Brian Gill

Costa Rica Summer '08; Intern Costa Rica '09-'10

I was first attracted to SFS's study abroad program because of its experiential teaching style, interesting and integrative curriculum focused on field and community work, and the opportunity to further explore my interests in the ecology of the New World Tropics.

At The SFS Center for Sustainable Development Studies in Costa Rica, I learned many things about tropical biology, sustainability, natural resource management, Spanish language, Costa Rican culture, and progress and life in the developing world. My fieldwork put many of the theoretical concepts that I had been studying in the classroom into a real-world context.

When I observed Professor Edgardo Arevalo call into the rainforest and I heard a bird call back to him, I knew that I wanted to achieve that same mastery of knowledge about a place. And, for the first time, I felt I had seen a type of job I could envision for myself for the rest of my life. I wanted to be an ecologist.

I discussed interning at SFS with Center Director Gerardo Avalos before leaving campus when I was a student. I was interested in continuing to work specifically with this team of researchers and educators because I admired the way that they addressed problems in an interdisciplinary and integrative manner. I knew that there was a lot more that I could learn.

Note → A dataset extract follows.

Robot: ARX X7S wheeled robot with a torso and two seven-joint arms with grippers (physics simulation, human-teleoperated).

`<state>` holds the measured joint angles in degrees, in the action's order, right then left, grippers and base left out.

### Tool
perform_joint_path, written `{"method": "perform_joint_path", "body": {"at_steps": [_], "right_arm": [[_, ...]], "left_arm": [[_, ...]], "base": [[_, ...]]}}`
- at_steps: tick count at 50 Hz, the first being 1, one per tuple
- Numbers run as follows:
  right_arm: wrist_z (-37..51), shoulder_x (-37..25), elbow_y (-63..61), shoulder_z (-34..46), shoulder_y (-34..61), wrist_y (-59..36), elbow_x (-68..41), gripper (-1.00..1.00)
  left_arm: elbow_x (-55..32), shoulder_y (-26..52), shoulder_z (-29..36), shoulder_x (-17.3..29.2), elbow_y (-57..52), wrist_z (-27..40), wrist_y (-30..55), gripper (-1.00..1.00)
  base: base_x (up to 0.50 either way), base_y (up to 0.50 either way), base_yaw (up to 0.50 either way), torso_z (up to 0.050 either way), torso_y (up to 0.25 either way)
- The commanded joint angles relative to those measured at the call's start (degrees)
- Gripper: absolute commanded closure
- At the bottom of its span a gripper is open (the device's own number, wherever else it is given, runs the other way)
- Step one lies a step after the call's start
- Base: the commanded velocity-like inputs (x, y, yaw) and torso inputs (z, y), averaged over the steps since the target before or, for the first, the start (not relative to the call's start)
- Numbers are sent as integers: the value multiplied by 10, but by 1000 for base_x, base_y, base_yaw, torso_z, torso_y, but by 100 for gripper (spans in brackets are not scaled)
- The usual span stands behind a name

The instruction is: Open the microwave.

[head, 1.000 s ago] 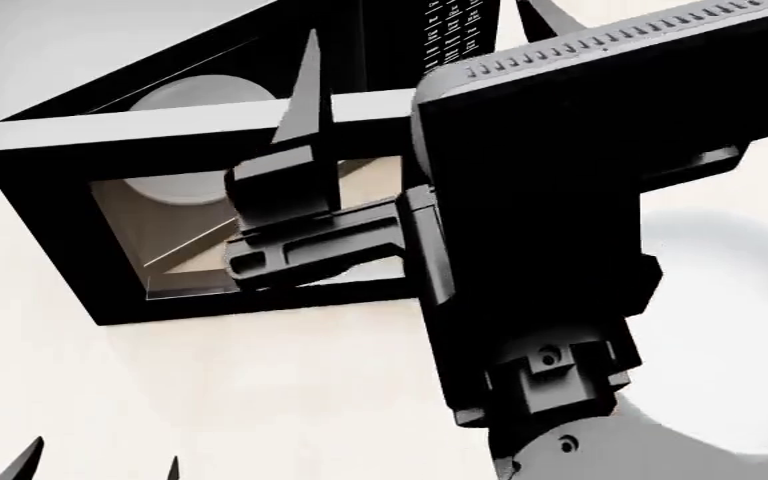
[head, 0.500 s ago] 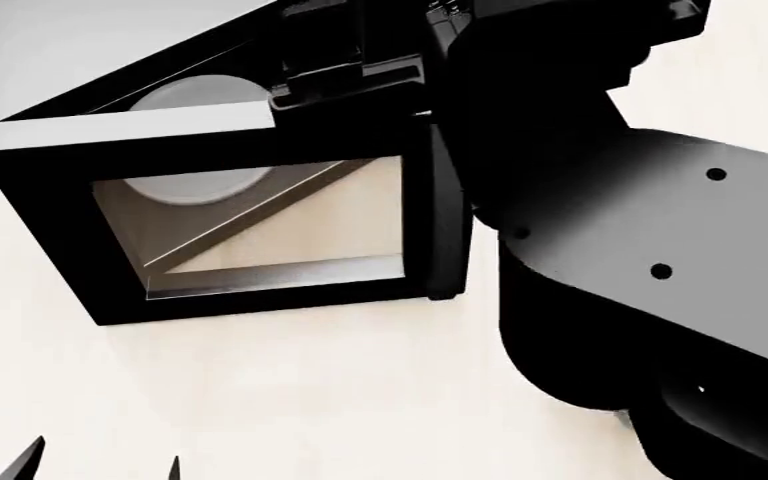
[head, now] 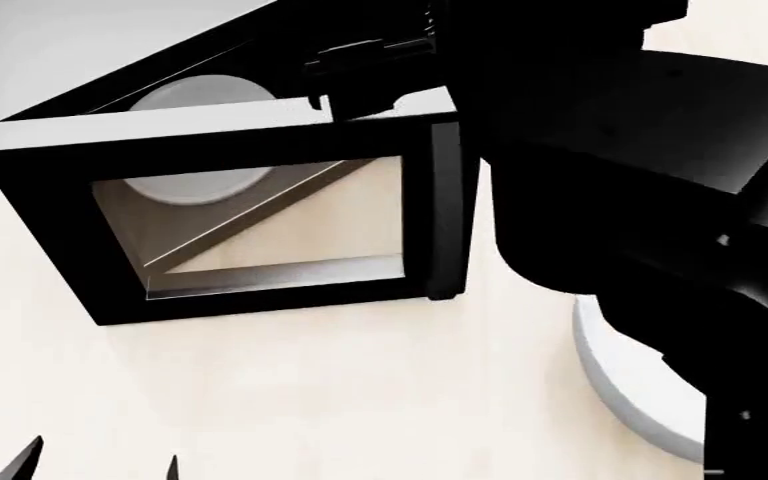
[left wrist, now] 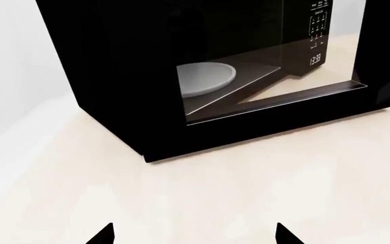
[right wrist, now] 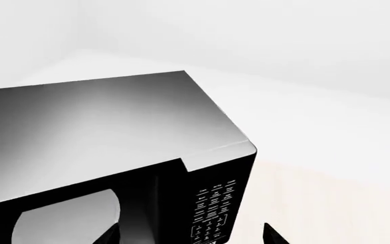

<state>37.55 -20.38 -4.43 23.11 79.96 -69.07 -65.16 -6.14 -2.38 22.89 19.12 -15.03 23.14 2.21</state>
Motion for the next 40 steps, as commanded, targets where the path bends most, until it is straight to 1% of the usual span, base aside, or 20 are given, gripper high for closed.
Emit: {"method": "perform_joint_path", "body": {"at_steps": [1,13,40], "right_arm": [[-19,11,59,30,22,6,27,-100],[-46,20,115,55,41,10,46,-100],[-63,20,139,88,43,1,52,-100]], "left_arm": [[-1,1,2,1,1,1,-1,-100],[-2,2,4,2,3,3,-3,-100],[-4,2,7,6,-1,7,-1,-100]], "base": [[0,0,0,0,0],[0,0,0,0,0],[0,0,0,0,0]]}}
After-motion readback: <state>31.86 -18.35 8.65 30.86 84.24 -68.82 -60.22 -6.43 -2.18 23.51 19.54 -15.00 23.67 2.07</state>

As an intern, I was involved with the day-to-day logistics of running the program. I worked with the site manager, student affairs manager, program assistant, and center support staff to coordinate activities and trips for our students. I also coordinated several community outreach projects that students participated in including English lessons for community members, stream cleanups, and stream ecology labs for schoolchildren in Atenas.

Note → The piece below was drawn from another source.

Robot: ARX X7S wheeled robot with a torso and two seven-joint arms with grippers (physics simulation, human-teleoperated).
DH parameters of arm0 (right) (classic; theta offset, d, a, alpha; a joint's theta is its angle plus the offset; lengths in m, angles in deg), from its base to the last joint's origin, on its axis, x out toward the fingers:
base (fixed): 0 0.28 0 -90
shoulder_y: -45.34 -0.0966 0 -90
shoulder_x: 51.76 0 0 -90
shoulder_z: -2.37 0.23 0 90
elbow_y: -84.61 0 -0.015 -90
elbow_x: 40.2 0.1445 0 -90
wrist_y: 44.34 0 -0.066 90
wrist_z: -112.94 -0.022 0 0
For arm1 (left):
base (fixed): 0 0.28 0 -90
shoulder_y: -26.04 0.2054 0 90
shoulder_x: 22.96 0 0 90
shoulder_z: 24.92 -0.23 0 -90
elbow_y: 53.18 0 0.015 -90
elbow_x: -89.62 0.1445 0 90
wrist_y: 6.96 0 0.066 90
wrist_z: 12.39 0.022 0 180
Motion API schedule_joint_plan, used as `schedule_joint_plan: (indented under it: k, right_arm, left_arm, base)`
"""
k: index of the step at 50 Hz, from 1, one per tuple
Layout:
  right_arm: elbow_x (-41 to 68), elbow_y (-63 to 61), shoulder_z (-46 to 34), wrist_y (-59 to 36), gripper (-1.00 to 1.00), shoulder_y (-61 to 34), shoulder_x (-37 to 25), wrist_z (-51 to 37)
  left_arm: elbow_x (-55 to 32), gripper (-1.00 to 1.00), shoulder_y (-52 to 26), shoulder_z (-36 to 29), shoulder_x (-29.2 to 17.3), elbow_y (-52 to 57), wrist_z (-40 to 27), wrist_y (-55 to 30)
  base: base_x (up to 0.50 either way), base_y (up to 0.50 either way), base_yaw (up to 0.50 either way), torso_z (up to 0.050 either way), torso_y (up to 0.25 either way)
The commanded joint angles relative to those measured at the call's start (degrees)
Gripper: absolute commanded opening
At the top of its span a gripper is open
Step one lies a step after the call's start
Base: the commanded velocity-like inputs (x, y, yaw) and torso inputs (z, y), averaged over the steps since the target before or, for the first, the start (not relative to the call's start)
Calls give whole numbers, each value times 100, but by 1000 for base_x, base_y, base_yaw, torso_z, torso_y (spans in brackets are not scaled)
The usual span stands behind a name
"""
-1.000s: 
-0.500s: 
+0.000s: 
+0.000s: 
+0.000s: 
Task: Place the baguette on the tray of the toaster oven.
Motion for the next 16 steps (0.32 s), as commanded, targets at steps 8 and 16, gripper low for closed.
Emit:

Eventually, I became more involved in research projects and took on a more academic focus. I began independent study of tropical streams and the aquatic insects that inhabit them. I worked with Dr. Avalos to sample these insects and add to an existing long-term data set on the aquatic insects of two streams in Braulio Carrillo National Park. We also sampled other streams on the Caribbean Side of Costa Rica.

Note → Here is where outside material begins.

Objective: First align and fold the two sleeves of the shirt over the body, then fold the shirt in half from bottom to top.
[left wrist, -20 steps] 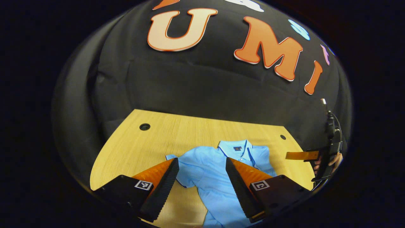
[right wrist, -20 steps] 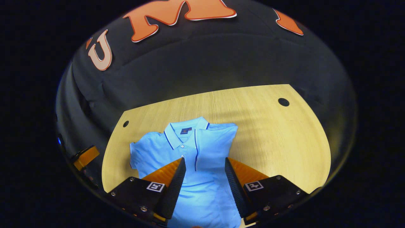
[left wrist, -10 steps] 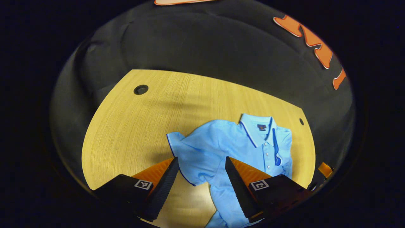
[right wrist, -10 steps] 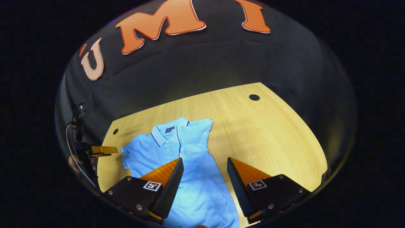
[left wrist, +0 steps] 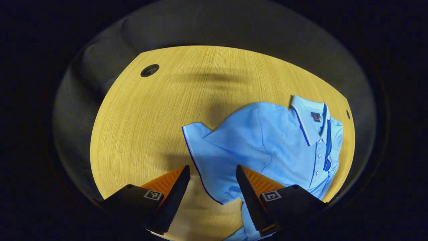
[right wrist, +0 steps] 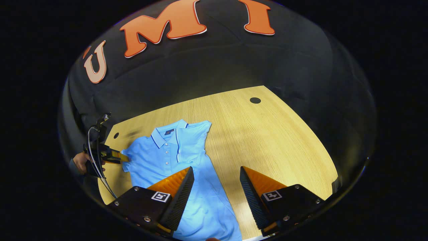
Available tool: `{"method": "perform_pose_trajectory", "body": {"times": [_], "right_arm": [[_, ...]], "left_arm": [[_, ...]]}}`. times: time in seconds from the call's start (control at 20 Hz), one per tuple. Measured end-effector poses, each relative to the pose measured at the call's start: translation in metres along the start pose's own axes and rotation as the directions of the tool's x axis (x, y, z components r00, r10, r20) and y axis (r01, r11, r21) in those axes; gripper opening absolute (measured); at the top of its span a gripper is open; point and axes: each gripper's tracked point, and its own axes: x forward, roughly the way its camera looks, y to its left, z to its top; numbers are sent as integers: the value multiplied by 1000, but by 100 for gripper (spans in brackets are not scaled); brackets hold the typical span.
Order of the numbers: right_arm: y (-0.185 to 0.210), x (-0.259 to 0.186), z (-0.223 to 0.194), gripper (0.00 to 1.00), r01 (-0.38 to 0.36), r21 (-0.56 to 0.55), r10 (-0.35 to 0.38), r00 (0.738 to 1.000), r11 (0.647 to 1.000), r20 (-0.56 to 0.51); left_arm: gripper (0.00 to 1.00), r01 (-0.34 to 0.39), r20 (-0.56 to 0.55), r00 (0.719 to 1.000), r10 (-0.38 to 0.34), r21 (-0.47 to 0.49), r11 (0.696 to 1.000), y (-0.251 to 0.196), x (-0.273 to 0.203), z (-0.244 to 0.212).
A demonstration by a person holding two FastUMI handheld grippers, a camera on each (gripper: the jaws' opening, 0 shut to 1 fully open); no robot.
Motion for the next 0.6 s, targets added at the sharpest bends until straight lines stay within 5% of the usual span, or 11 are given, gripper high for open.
{"method": "perform_pose_trajectory", "body": {"times": [0.2, 0.35, 0.6], "right_arm": [[-3, -3, 0, 85, 1, 12, -1, 1000, 1000, 9], [-3, -3, -8, 85, -7, 23, 7, 1000, 1000, -3], [-9, -12, -17, 85, 5, 15, -5, 1000, 1000, -1]], "left_arm": [[70, 16, 5, 1000, -16, 18, 1000, -11, 1, 7], [17, 62, 11, 998, -63, 52, 997, -23, -1, 13], [8, 202, 66, 976, -206, 54, 978, -50, -16, 18]]}}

I was always excited to work with SFS students on research in the field. Specifically, I enjoyed teaching a group of students to identify aquatic insects to order and family levels. I think the students enjoyed sampling the lush streams of the Caribbean Lowlands and learning about stream ecology. It was gratifying to see some students really take an interest in the topic which reinforced my aspirations to teach at the university level.

My experiences at SFS have certainly helped me to gain perspective and focus on my professional goals, and they empowered me with a desirable skill set for graduate study of ecology in the tropics. I will be starting my Ph.D. in ecology at Colorado State University this fall, co-advised by Dr. W. Chris Funk and Dr. Boris C. Kondratieff who are both faculty of the Interdisciplinary Graduate Degree Program in Ecology. I will be looking at the systematics of aquatic insects of streams in the Colorado Rockies and the Ecuadorian Andes using both genetic techniques and analysis of morphology. This work is part of the EVOTRAC Project (Evolutionary and Ecological Variability in Organismal Trait Response to Altitude and Climate) funded by the National Science Foundation’s Dimensions of Biodiversity Program.

Overall, through my relationships with Center staff and friends that I made throughout my journey, I really feel that I experienced Costa Rica in a way that few other outsiders have, and for that I am very thankful.